The Cathedral of Saint Patrick and Saint Felim, also known as Cavan Cathedral, is a Roman Catholic cathedral located in Cavan, Ireland. It is the seat of the Bishop of Kilmore, and the mother church of the Roman Catholic Diocese of Kilmore.

==History==
In 1152, the Diocese of Kilmore was formally established by Cardinal Giovanni Paparoni at the synod of Kells. In 1454, Pope Nicholas V gave permission for the ancient church at Kilmore (founded in the sixth century by Saint Felim) to be the cathedral church of Kilmore diocese. It was rebuilt and became known in Irish as An Chill Mhór (meaning Great Church) and anglicised as Kilmore, which gave its name to the diocese, a name which has remained ever since. During the Reformation, the Roman Catholic diocese lost possession of the cathedral and all the other temporalities and passed into the hands of the Church of Ireland. Following the completion of the new Anglican cathedral in 1860, the pre-Reformation cathedral became a Church of Ireland parochial hall.
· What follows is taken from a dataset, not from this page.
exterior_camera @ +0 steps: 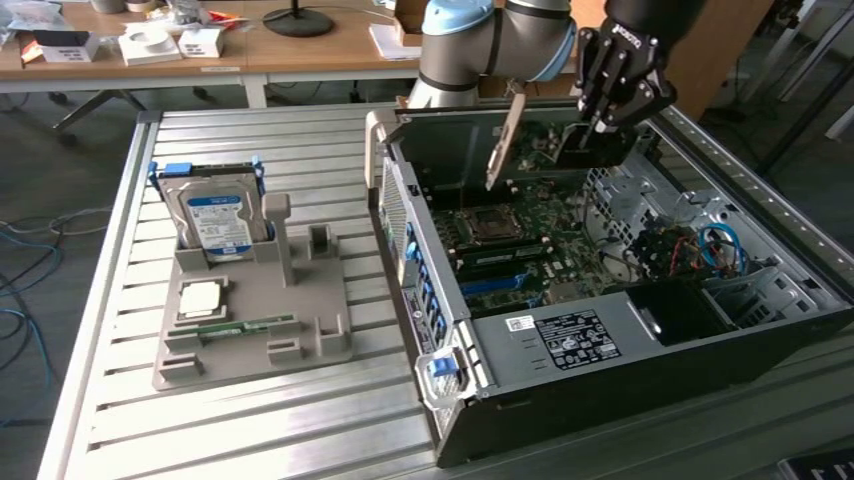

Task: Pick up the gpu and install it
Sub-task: 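Insert the gpu into the slot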

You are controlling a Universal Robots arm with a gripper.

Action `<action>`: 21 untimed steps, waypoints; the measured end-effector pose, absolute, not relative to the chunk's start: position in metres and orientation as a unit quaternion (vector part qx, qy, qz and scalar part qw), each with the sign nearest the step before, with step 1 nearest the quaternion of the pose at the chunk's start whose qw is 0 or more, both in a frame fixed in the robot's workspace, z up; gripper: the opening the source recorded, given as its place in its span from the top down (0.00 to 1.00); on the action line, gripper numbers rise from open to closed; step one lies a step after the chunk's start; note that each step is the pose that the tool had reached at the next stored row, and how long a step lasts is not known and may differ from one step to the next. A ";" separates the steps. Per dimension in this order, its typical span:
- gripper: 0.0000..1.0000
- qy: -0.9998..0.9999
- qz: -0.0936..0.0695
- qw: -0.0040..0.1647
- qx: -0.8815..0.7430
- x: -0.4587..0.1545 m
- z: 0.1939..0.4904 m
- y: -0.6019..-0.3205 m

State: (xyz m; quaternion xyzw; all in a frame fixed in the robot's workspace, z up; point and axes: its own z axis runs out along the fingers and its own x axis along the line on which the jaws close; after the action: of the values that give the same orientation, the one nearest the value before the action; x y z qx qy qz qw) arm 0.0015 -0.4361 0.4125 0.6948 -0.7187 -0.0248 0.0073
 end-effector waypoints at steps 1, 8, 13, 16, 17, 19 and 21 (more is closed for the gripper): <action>0.74 -0.719 -0.025 0.007 0.695 0.001 0.412 -0.437; 0.74 -0.719 -0.025 0.007 0.695 0.001 0.411 -0.441; 0.74 -0.718 -0.024 0.007 0.695 -0.001 0.405 -0.442; 0.74 -0.718 -0.024 0.007 0.696 -0.001 0.405 -0.442; 0.74 -0.718 -0.024 0.007 0.696 -0.002 0.405 -0.442; 0.74 -0.718 -0.024 0.006 0.696 -0.002 0.404 -0.443; 0.74 -0.718 -0.024 0.006 0.696 -0.002 0.402 -0.445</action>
State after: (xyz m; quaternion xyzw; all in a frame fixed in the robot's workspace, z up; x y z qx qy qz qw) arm -0.0018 -0.4445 0.4020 0.6956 -0.7180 -0.0243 0.0064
For almost 300 years the Roman Catholic diocese did not have a cathedral. In 1862, Cavan parish church was extended and it became the new cathedral of the diocese under Bishop James Browne.

==The cathedral==
In 1938 construction of the present cathedral began, and was completed in 1942 under Bishop Patrick Lyons. Ralph Byrne of W.H. Byrne & Son were the architects of the new cathedral. The plan layout is quite unorthodox for Irish churches. The nave is lined with columns which extend down both sides, and unusually turn to form what could appear to be the beginning of a rood screen. Meanwhile, the transepts form a strong line across the cathedral without being impacted by the nave. The altar is in a recess opposite the nave. The church is built in a white granite by John Sisk & Son at a total build cost of £209,000.

Externally the cathedral is dominated by a classical portico surmounted by a tower.

The cathedral was dedicated to Saint Patrick and Saint Felim in 1942 and consecrated in 1947.

==Leaded glass==
There are artistic stained glass windows by George Collie.

Six stained glass windows from the studios of Harry Clarke were added to the cathedral in 1994.

==Sculpture==
Some of the sculpture work was undertaken by Albert Power.

==Commentaries==
The design of the cathedral has not been well received by commentators.
"The cathedral is a disappointing sham-Renaissance structure by Ralph Byrne."